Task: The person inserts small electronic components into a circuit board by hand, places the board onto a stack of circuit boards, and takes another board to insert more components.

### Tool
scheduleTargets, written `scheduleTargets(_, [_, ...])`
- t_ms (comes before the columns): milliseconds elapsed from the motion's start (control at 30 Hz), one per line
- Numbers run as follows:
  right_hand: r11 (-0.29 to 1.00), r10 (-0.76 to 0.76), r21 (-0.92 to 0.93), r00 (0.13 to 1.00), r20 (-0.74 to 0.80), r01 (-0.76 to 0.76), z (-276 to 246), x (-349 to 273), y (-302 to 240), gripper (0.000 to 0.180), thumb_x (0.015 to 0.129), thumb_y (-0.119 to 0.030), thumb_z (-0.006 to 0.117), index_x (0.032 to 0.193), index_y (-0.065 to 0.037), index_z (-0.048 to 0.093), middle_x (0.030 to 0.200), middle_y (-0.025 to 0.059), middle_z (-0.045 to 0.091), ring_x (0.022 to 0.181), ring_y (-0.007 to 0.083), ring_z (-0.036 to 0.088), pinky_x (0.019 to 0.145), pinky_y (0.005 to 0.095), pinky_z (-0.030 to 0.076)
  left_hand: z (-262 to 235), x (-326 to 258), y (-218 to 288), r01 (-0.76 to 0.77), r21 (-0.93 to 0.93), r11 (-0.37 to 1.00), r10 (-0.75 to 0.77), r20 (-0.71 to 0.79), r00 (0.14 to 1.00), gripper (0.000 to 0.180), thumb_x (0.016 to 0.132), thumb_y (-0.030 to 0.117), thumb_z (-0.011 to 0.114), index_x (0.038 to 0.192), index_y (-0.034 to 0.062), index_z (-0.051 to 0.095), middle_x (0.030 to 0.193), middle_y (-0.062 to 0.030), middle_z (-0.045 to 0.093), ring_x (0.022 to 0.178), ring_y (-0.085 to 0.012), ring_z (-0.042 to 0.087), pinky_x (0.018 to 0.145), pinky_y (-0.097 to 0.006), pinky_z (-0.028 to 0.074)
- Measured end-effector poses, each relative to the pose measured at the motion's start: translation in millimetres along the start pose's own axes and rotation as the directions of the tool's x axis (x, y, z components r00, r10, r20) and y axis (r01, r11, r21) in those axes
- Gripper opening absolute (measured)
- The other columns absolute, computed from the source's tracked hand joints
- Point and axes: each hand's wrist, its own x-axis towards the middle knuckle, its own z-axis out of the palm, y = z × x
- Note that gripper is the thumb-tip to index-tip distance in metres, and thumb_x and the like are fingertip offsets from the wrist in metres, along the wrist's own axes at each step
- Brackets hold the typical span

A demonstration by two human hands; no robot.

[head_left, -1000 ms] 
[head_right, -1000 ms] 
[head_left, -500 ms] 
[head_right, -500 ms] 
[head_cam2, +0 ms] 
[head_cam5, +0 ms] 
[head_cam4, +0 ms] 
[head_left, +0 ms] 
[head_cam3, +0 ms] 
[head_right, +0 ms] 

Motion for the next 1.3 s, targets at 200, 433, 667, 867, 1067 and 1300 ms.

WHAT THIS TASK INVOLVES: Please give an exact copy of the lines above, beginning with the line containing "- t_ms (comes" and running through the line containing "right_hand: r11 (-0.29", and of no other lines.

WRITTEN ANSWER:
- t_ms (comes before the columns): milliseconds elapsed from the motion's start (control at 30 Hz), one per line
- Numbers run as follows:
  right_hand: r11 (-0.29 to 1.00), r10 (-0.76 to 0.76), r21 (-0.92 to 0.93), r00 (0.13 to 1.00), r20 (-0.74 to 0.80), r01 (-0.76 to 0.76), z (-276 to 246), x (-349 to 273), y (-302 to 240), gripper (0.000 to 0.180), thumb_x (0.015 to 0.129), thumb_y (-0.119 to 0.030), thumb_z (-0.006 to 0.117), index_x (0.032 to 0.193), index_y (-0.065 to 0.037), index_z (-0.048 to 0.093), middle_x (0.030 to 0.200), middle_y (-0.025 to 0.059), middle_z (-0.045 to 0.091), ring_x (0.022 to 0.181), ring_y (-0.007 to 0.083), ring_z (-0.036 to 0.088), pinky_x (0.019 to 0.145), pinky_y (0.005 to 0.095), pinky_z (-0.030 to 0.076)

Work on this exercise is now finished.